Steps for Implementing Natural Language Classifier in Python

Step 1: Install NLTK

The first step is to install the NLTK library in Python. You can do this by running the following command:

pip install nltk

Step 2: Import Libraries

Next, you need to import the required libraries in your Python code. Here are some of the libraries that you will need:

import nltk

import random

from nltk.corpus import movie_reviews

Step 3: Load Data

The next step is to load the labeled data that you will use for training and testing your classifier. The movie_reviews corpus in NLTK contains a set of movie reviews that are already labeled as positive or negative. You can load this data using the following code:

documents = [(list(movie_reviews.words(fileid)), category)

             for category in movie_reviews.categories()

             for fileid in movie_reviews.fileids(category)]

Step 4: Preprocess Data

The next step is to preprocess the data to prepare it for the training process. This includes tasks such as tokenization, stemming, and lemmatization. Here is an example of how to perform tokenization:

all_words = []

for w in movie_reviews.words():


all_words = nltk.FreqDist(all_words)

Step 5: Feature Extraction

The next step is to extract features from the preprocessed data. This involves selecting relevant features from the text that will be used to classify it. In this example, we will use the 2000 most frequently occurring words as features.

word_features = list(all_words.keys())[:2000]

Step 6: Split Data

The next step is to split the labeled data into training and testing sets. This is important to evaluate the performance of the classifier. In this example, we will use 80% of the data for training and 20% for testing.


training_set = documents[:1600]

testing_set = documents[1600:]

Step 7: Train and Test Classifier

The final step is to train and test the classifier. We will use the Naive Bayes algorithm for classification.

def find_features(document):

    words = set(document)

    features = {}

    for w in word_features:

        features[w] = (w in words)

    return features

featuresets = [(find_features(rev), category) for (rev, category) in documents]

training_set = featuresets[:1600]

testing_set = featuresets[1600:]

classifier = nltk.NaiveBayesClassifier.train(training_set)

print(“Accuracy:”, nltk.classify.accuracy(classifier, testing_set))

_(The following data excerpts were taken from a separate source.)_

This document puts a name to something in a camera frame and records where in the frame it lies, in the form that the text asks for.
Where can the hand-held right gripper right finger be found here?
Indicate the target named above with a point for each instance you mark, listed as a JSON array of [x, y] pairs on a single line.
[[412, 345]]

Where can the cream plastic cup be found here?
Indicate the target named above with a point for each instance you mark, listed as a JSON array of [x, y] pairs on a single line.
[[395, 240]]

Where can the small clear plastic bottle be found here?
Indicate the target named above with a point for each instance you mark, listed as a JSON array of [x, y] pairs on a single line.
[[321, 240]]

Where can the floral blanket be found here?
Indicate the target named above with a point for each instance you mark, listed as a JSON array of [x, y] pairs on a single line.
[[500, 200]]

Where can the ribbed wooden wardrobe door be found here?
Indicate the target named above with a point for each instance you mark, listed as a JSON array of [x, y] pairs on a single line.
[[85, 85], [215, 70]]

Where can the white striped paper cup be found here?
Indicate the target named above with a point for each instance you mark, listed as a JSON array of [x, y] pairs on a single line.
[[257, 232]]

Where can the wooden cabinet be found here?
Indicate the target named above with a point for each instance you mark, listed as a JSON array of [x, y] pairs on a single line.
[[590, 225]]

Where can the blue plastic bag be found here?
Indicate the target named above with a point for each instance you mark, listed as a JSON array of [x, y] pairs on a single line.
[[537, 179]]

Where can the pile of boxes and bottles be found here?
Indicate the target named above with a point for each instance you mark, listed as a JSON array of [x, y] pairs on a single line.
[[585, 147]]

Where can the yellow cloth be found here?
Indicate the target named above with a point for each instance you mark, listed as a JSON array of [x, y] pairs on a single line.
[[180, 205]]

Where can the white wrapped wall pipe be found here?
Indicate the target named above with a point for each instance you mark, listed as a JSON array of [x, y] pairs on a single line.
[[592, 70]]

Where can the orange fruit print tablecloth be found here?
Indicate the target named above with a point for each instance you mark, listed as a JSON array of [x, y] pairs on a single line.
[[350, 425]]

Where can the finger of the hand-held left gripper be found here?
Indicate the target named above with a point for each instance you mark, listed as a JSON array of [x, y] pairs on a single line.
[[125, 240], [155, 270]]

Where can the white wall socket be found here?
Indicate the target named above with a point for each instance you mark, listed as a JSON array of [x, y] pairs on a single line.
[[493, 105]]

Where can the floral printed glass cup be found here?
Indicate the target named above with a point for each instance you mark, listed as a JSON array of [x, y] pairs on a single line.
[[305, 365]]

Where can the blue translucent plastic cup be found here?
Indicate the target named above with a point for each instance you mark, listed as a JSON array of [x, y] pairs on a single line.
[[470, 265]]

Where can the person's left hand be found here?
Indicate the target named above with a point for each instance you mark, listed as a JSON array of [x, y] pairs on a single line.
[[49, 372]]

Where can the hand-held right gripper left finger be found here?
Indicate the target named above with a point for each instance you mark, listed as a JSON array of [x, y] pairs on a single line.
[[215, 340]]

The output of the above code will give the accuracy of the classifier. You can then use this classifier to classify new text data based on the labels that it has learned from the training data.


In this article, we have provided an introduction to Natural Language Classification in Python using the Natural Language Toolkit (NLTK) library. We have covered the basic steps for implementing a Natural Language Classifier, including data preprocessing, feature extraction, and training and testing the classifier using the Naive Bayes algorithm.

Natural Language Classification is a powerful tool for categorizing and analyzing text data, and can be used for a wide range of applications. By implementing Natural Language Classification in Python, businesses can improve their processes and gain valuable insights from their data.

If you want to learn more about Natural Language Classification, we recommend exploring the NLTK library and experimenting with different algorithms and datasets. With practice, you can develop highly accurate classifiers that can help you make more informed decisions based on your text data.